### DATA BLOCK:

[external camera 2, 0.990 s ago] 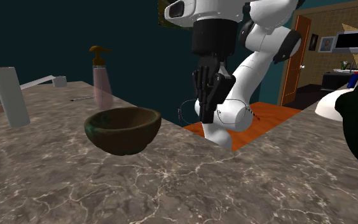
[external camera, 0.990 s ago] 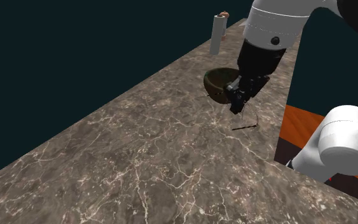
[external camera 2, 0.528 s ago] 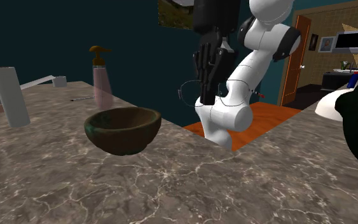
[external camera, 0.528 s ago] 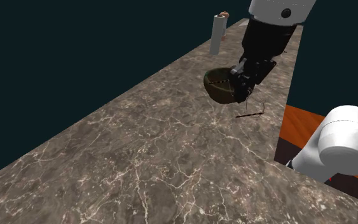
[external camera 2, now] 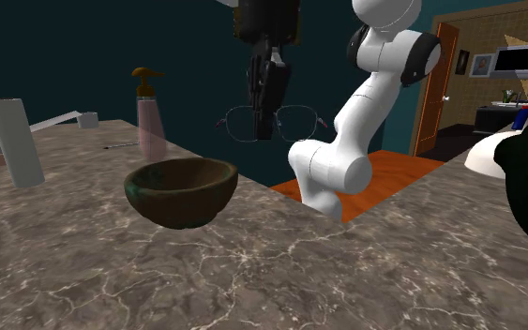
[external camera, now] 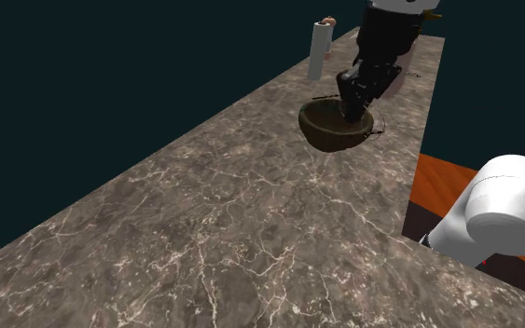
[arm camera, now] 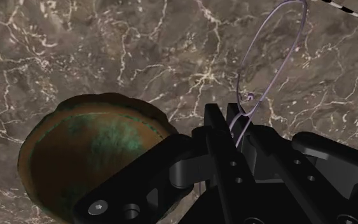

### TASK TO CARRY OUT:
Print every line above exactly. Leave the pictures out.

### WRITTEN RESPONSE:
[external camera 2, 0.990 s ago] 
[external camera, 0.990 s ago] 
[external camera 2, 0.528 s ago] 
[external camera, 0.528 s ago] 
[external camera 2, now] 
[external camera, now] 
[arm camera, now] 

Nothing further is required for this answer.